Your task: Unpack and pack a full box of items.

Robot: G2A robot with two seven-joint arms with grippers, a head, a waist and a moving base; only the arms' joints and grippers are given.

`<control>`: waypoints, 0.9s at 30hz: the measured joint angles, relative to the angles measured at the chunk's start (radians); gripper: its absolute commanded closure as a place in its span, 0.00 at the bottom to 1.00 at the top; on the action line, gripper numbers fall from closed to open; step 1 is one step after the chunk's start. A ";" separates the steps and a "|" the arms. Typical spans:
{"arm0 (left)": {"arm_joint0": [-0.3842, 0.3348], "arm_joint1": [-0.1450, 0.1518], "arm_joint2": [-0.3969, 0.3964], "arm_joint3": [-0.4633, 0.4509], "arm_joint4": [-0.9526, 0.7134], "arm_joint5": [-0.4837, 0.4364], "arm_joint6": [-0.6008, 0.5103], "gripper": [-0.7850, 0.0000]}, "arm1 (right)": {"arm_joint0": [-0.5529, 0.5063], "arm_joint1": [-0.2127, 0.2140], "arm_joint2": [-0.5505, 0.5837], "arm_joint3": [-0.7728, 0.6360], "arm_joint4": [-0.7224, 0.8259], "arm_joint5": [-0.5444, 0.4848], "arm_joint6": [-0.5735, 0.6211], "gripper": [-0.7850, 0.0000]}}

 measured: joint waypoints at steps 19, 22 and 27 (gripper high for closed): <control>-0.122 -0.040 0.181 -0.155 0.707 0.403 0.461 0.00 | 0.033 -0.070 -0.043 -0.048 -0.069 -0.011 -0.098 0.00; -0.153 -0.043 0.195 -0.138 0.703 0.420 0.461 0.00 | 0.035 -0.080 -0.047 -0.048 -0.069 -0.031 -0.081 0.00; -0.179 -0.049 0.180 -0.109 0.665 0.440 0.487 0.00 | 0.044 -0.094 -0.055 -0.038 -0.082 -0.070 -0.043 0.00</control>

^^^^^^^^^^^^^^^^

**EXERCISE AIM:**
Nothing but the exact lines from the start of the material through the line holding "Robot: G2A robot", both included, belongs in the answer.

**RESPONSE AREA:**
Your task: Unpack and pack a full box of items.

Robot: G2A robot with two seven-joint arms with grippers, a head, a waist and a moving base; only the arms' joints and grippers are given.

The output above is complete as it stands.